[Start of Attachment]

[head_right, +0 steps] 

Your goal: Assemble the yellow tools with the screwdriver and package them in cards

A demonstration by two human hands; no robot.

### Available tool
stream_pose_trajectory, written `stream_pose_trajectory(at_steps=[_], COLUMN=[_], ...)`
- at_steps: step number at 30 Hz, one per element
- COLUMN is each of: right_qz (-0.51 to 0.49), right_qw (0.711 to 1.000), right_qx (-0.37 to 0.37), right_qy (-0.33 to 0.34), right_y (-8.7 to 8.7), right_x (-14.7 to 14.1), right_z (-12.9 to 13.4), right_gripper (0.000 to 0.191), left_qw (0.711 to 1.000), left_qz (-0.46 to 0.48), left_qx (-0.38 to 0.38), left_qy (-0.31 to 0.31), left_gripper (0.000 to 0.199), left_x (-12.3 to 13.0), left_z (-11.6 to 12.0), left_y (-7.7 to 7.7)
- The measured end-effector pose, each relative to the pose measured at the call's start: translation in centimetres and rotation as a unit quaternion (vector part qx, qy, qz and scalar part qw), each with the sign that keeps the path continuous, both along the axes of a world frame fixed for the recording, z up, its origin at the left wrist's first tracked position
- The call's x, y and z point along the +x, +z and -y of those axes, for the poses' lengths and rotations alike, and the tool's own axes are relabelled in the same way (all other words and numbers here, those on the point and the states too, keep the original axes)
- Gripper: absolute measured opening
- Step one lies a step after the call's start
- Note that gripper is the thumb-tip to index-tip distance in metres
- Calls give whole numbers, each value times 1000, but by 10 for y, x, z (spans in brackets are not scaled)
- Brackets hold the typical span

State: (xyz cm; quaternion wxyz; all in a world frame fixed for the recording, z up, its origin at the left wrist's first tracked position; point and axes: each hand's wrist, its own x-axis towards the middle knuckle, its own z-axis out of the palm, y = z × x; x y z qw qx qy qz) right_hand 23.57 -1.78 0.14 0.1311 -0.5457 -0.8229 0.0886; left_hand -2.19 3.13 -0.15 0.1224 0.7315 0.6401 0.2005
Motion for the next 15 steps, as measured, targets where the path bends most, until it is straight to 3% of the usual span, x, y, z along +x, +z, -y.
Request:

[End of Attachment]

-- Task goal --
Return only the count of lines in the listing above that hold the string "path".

-- Reply to the task --
2